MATERIALS AND METHODS

Study Population

Adult (>18 years) IBD patients who were prospectively recruited to participate in a natural history research registry at a tertiary care center were used for this study. Patients were considered for inclusion if they were seen in the outpatient setting between 2009 and 2013. In order to ensure longitudinal evaluation, patients were only included if they had three or more continuous years of follow up within the UPMC Digestive Disease Center within the UPMC system (>20 hospitals, >500 outpatient sites) during the study period. Financial charges for all healthcare services from 2009–2013 were obtained for all registry patients. Financial charges included both inpatient and professional service charges. Inpatient-related charges included fees for room and board, administrative, medication, laboratory, diagnostic testing, and procedures that occurred while admitted to the hospital. Professional service fees incorporated physician or specialized personnel fees for surgery, anesthesia, endoscopy, radiology, pathology, emergency department physician services, outpatient laboratory testing, outpatient diagnostic tests or procedures (e.g. echocardiogram), gender-specific health care (e.g. mammogram), and outpatient clinic visits. Outpatient pharmacy and medication charges were not included in the charge data obtained. In order to identify high healthcare utilization patients with potentially intervenable features as opposed to stable patients being treated with expensive medications (i.e. anti-tumor necrosis factor agents) with few options for expense reduction, we elected not to impute the costs of biologic therapy. Charges were inflated to 2013 base year using Consumer Price Index adjustment rates (http://www.bls.gov/data/inflation_calculator.htm). All charges were in US dollars. Charges were totaled and organized for the years 2009–2013. Due to the extremely skewed nature of the financial charges, the highest 100 charge values (approximately top 5%) were selected and categorized as the “High Charge” patient group. The median value of total charges was then determined and the surrounding 300 patients formed the “Median Charge” category to maintain a 1:3 case to control ratio.

Demographic and Clinical Data

Clinical and historical information was obtained from the IBD registry with manual confirmation using the electronic medical record (EMR). Demographic data collected included age, gender, race, marital and employment status, smoking status, medical insurance possession, and median household income from patient home zip code (http://www.psc.isr.umich.edu/dis/census/Features/tract2zip/). Comorbid medical conditions were retrieved from the registry and were determined by ICD-9 code as well as EMR problem list.

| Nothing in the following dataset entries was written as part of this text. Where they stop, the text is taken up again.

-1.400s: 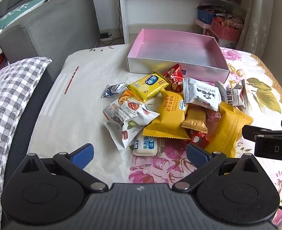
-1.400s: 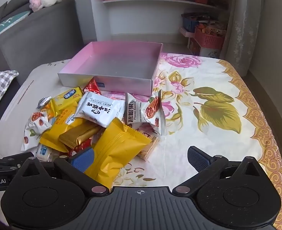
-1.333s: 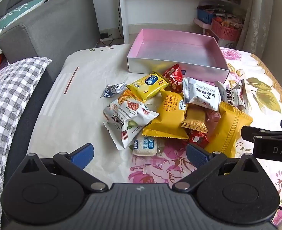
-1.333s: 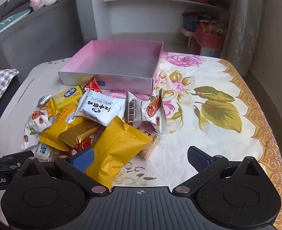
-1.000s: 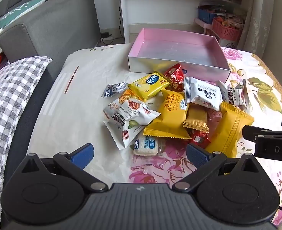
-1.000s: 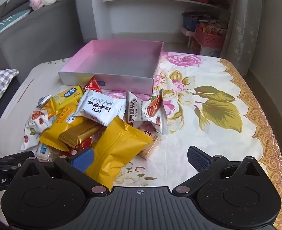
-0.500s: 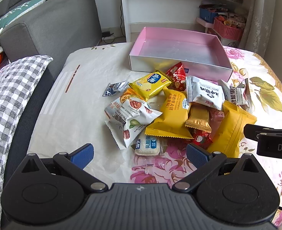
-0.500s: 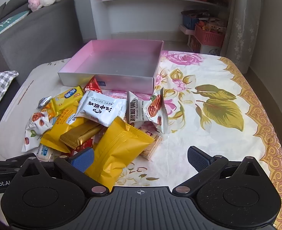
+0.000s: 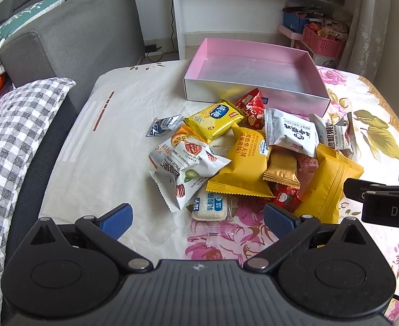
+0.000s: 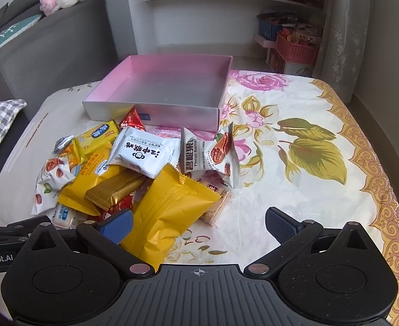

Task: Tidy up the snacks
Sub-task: 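Move both tools toward the snack pile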

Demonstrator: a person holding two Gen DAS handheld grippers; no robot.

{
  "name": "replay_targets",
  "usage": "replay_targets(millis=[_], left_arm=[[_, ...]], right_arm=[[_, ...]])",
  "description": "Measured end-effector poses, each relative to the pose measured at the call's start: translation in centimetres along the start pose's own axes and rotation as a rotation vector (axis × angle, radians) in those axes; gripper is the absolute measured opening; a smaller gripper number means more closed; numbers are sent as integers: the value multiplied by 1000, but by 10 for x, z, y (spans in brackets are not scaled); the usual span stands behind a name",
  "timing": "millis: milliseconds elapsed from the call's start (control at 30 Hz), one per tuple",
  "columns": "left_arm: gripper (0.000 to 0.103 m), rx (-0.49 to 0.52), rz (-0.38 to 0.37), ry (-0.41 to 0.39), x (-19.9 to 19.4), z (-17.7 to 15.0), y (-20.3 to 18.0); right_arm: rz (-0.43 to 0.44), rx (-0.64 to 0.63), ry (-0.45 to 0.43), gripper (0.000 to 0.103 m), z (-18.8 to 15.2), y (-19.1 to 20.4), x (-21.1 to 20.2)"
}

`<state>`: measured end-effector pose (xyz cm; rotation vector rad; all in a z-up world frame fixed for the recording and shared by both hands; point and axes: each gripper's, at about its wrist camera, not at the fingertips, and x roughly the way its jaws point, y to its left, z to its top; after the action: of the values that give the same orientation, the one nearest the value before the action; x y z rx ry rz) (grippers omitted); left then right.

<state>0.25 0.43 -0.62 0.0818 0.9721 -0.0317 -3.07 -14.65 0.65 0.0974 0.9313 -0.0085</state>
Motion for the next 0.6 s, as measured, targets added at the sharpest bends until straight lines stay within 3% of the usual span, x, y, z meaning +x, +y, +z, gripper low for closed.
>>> replay_targets(millis=[600], left_arm=[[103,-35,7,16,6,4,11]], right_arm=[[21,33,6,103,3,0,0]])
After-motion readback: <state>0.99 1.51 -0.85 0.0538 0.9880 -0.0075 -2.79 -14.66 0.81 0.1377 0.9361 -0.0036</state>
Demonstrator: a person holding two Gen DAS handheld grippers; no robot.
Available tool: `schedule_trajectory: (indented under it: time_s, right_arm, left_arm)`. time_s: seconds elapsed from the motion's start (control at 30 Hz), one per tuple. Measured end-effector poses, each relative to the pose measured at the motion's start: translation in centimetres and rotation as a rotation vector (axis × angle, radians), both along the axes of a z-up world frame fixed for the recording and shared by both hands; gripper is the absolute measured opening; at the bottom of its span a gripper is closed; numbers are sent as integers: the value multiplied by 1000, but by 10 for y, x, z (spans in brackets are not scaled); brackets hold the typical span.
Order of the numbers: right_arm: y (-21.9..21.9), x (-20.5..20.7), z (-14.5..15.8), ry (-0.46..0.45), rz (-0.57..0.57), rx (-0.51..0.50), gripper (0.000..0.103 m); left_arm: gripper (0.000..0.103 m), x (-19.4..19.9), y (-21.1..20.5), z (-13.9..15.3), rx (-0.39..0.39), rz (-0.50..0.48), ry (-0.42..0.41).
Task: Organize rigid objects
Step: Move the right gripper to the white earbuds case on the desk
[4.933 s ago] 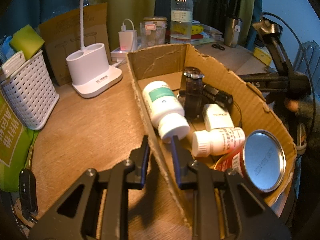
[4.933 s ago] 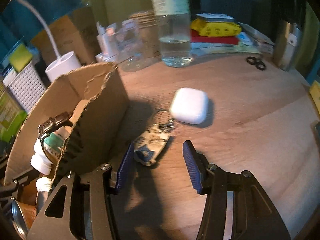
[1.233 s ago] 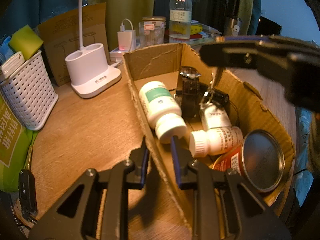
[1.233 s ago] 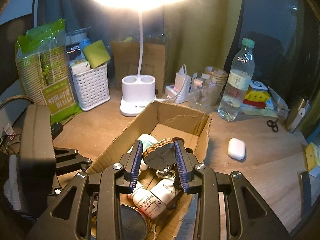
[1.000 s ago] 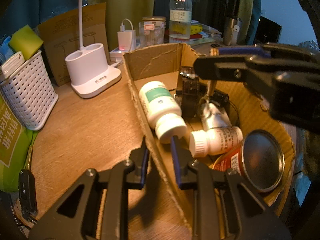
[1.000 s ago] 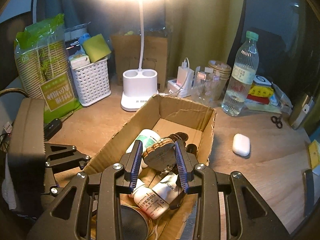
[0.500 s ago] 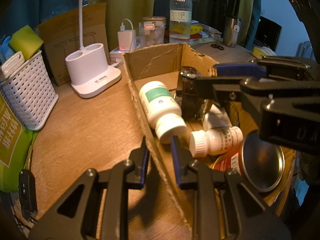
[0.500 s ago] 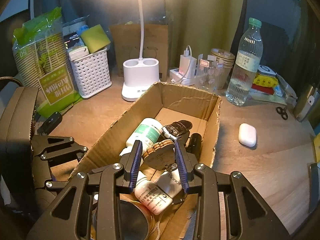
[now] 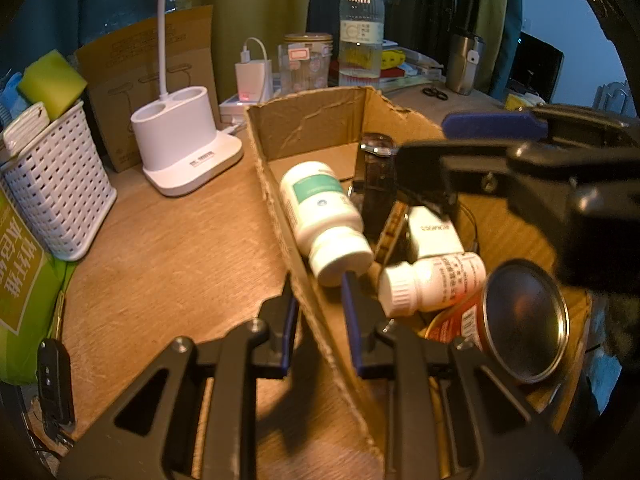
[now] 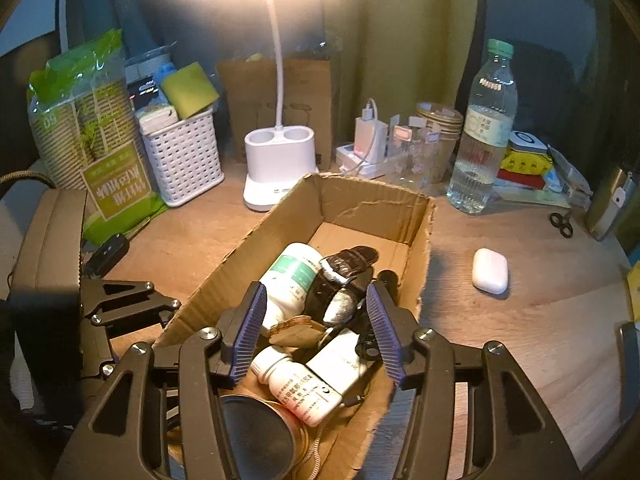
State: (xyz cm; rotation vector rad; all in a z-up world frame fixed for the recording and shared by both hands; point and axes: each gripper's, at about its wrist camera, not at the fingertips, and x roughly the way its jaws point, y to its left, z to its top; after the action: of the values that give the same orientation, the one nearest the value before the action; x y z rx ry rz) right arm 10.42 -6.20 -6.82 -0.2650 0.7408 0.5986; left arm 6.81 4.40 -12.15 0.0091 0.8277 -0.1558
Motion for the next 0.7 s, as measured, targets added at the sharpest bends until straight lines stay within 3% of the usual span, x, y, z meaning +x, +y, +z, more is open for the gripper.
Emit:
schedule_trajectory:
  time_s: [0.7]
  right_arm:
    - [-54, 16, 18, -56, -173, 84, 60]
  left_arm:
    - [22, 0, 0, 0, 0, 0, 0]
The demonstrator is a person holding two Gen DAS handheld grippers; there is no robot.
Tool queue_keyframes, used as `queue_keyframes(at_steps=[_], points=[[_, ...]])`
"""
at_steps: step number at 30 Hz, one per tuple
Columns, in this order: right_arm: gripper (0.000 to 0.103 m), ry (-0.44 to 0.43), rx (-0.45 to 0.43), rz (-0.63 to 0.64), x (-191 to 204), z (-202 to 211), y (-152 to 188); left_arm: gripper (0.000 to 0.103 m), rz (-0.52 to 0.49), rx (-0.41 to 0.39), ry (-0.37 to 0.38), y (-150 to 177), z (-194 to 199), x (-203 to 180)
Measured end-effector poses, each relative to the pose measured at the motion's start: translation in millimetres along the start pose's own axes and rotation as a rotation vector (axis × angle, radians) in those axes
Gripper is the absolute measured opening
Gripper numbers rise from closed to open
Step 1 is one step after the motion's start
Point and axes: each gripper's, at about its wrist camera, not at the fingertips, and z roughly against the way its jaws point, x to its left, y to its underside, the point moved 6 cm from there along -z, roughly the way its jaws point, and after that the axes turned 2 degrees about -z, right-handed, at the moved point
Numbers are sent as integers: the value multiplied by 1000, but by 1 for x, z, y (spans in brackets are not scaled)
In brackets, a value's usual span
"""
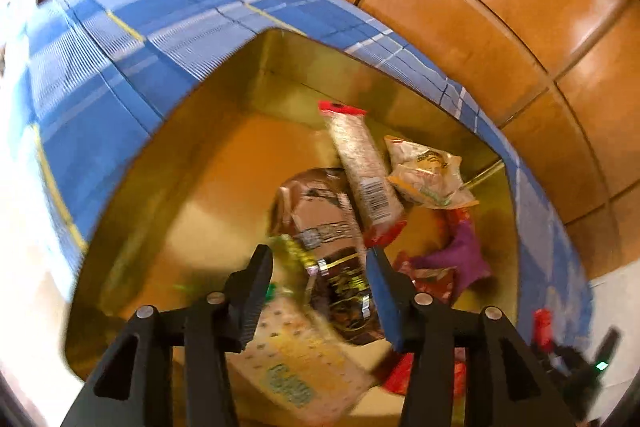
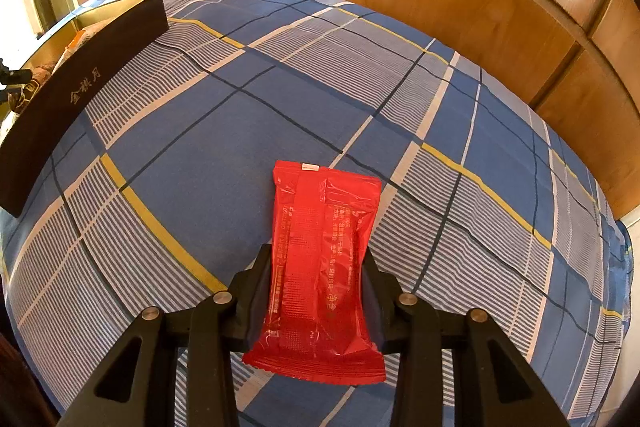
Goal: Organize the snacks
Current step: 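Carry the brown packet into the gold tray and open the left tool, then carry the red packet over the gold tray and open the right tool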
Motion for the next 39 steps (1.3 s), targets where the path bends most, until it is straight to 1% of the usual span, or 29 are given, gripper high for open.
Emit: queue_keyframes(at_steps=[6,8,11,18,23,32,39], points=[[40,5,-3,2,1,0,0,49,-98,-72,-135,8,18,4],[40,7,-3,-3,1,0,0,49,-104,-81,-152,12,24,7],[40,11,-4,-6,2,1,1,49,-131,-106,-168,13,24,-1],[40,7,2,-18,-1,0,1,49,-207,-175,-180,17,40,-19],[40,12,8,-30,-1,0,1,49,-233,-193,-167,20,48,-24],[40,40,21,-83,-2,2,2,49,-222,-190,-150,26,50,-24],[39,67,31,-150,4,8,9,51,-192,-195,-161,26,53,-10]])
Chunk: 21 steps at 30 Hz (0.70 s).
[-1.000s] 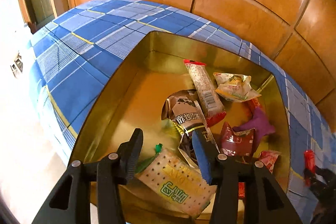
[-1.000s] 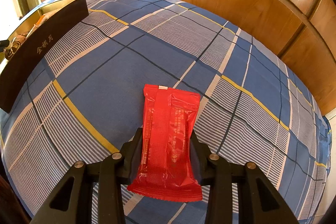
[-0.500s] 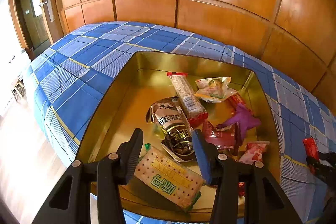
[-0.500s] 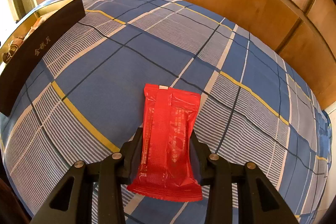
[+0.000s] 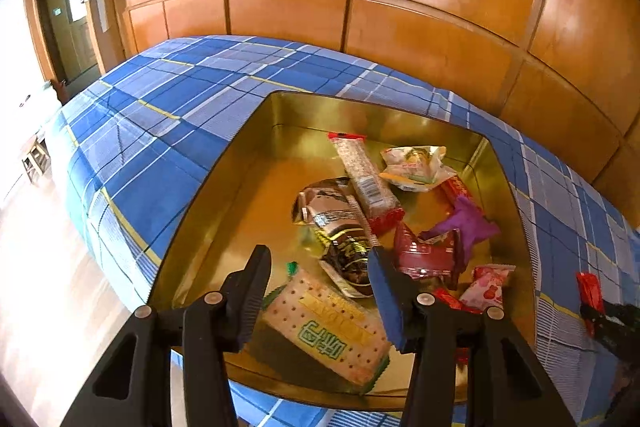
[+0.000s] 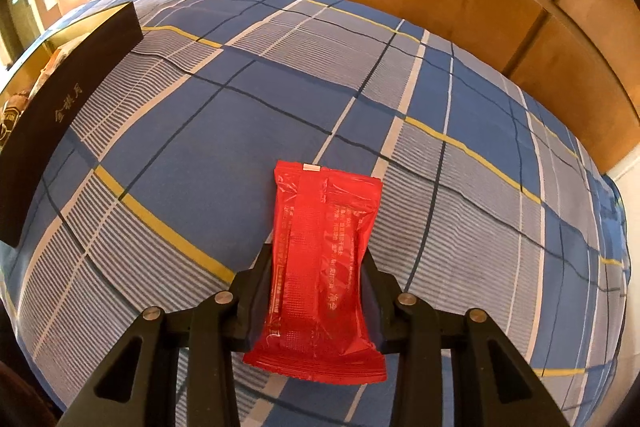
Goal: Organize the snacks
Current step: 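Carry the red packet over the gold tray and open the right tool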
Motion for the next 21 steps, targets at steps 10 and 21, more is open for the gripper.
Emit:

Medications including selective serotonin reuptake inhibitors (SSRIs), serotonin norepinephrine reuptake inhibitors (SNRIs), tricyclic antidepressants (TCAs), and prescription opiates at initial clinic visit were recorded. IBD phenotype was determined based on endoscopic and clinical data at the initial encounter. Anatomic location and disease behavior were described using Montreal Classification(19) on initial endoscopic or radiographic evaluation. IBD-specific medical therapies including systemic corticosteroids, biology therapy (infliximab, adalimumab, certolizumab pegol), immunomodulators (azathioprine, methotrexate, 6-mercaptopurine), and 5-aminosalicylate compounds at first clinical encounter were also recorded as well as the use of total parental nutrition for IBD related indication (e.g. short bowel) at the time of enrollment. To measure disease activity over the study period, frequency of IBD-specific surgery verified by manual review of operative report and prospectively collected disease activity measures including Harvey-Bradshaw Index (HBI), Ulcerative Colitis Activity Index (UCAI), and short inflammatory bowel disease questionnaire (SIBDQ).(2022)

Statistical Analysis

Categorical variables were expressed as percentages and continuous variables as median and interquartile range (IQR). Measures of association were performed using Fisher’s exact test for categorical variables and Wilcoxon rank-sum testing for continuous variables. Univariate logistic regression analysis of charge group membership was used to select variables for inclusion in the multivariate model. Variables with p<0.1 on univariate analysis were included in final multivariate regression model. A multivariate model was fit for each CD and UC due to the mutually exclusive nature of Montreal Classification.

ETHICAL CONSIDERATIONS

Enrollment in and use of the IBD registry (Protocol #0309054) as well as the current registry analysis (Protocol #15050062) was approved by the Institutional Review Board at the University of Pittsburgh.

RESULTS

Study Cohort

There were 2078 patients with charge data available from 2009–2013 accounting for $214,317,739 in total healthcare charges (FIGURE 1). The median charge value for all patients was $14,322 (range $76–3,835,676, IQR $84,340). The top 100 patients forming the “High Charge” group amassed $95,030,747 in charges with a median charge value of $691,081 (IQR $495,498). The 300 patients with charges closest to the median total charge formed the “Median Charge” group accounting for $4,527,035 in total charges (median $14,322, IQR $5,493). After selection for three consecutive years of follow up, 92 patients remained in the High Charge group and 246 patients in the Median Charge group.

Figure 1.

Figure 1

Distribution of cumulative financial charges from 2009–2013 for IBD patients enrolled in the research registry (n=2078)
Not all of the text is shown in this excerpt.